■ **What is being asked**
Write out exactly the lines running from the line that includes "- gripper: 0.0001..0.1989" to the end of the data, both ends included, and nothing besides.

■ **Data**
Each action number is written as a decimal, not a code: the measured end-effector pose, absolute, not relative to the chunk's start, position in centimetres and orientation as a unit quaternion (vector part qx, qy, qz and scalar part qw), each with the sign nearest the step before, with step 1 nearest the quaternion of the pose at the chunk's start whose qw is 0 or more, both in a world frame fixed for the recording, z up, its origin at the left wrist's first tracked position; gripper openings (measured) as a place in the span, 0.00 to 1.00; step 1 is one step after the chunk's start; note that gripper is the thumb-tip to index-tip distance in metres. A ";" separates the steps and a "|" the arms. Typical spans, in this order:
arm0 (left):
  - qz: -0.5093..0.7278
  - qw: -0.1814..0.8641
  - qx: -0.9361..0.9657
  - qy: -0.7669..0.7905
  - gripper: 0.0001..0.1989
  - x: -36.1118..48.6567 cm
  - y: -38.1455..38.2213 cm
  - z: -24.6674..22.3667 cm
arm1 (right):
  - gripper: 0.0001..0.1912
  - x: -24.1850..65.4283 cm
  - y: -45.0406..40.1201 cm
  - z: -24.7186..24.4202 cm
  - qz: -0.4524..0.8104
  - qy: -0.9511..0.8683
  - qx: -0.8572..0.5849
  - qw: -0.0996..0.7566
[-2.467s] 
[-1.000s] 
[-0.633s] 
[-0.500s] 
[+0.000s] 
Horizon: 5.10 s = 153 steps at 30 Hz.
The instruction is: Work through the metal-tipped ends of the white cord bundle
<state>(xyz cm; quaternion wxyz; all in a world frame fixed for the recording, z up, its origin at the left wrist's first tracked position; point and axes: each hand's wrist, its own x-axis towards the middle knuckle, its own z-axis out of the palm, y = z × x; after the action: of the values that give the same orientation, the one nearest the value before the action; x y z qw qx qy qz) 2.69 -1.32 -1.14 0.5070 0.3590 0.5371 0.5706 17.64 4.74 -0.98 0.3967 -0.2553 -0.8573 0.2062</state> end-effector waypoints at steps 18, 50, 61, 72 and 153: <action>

■ **Task answer**
  - gripper: 0.0001..0.1989
  - x: -36.1118..48.6567 cm
  - y: -38.1455..38.2213 cm
  - z: -24.6674..22.3667 cm
arm1 (right):
  - gripper: 0.0001..0.1912
  - x: -24.1850..65.4283 cm
  - y: -45.0406..40.1201 cm
  - z: -24.7186..24.4202 cm
  - qz: -0.4524..0.8104
  - qy: -0.9511..0.8683
  - qx: -0.8572..0.5849
  - qw: -0.0996..0.7566
[-2.467s] 
[-1.000s] 
[-0.633s] 
[-0.500s] 
[+0.000s] 
Horizon: 5.10 s = 153 steps at 30 Hz.
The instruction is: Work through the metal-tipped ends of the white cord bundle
<state>(xyz cm; quaternion wxyz; all in a world frame fixed for the recording, z up, its origin at the left wrist's first tracked position; point and axes: each hand's wrist, its own x-axis towards the middle knuckle, its own z-axis out of the palm, y = z × x; after the action: of the values that give the same orientation, the one nearest the value before the action; x y z qw qx qy qz) 2.69 -1.32 -1.14 0.5070 0.3590 0.5371 0.5706 17.64 4.74 -0.98 0.3967 -0.2553 -0.8573 0.2062</state> end-effector waypoints at steps 18, 50, 61, 72 and 153: <action>

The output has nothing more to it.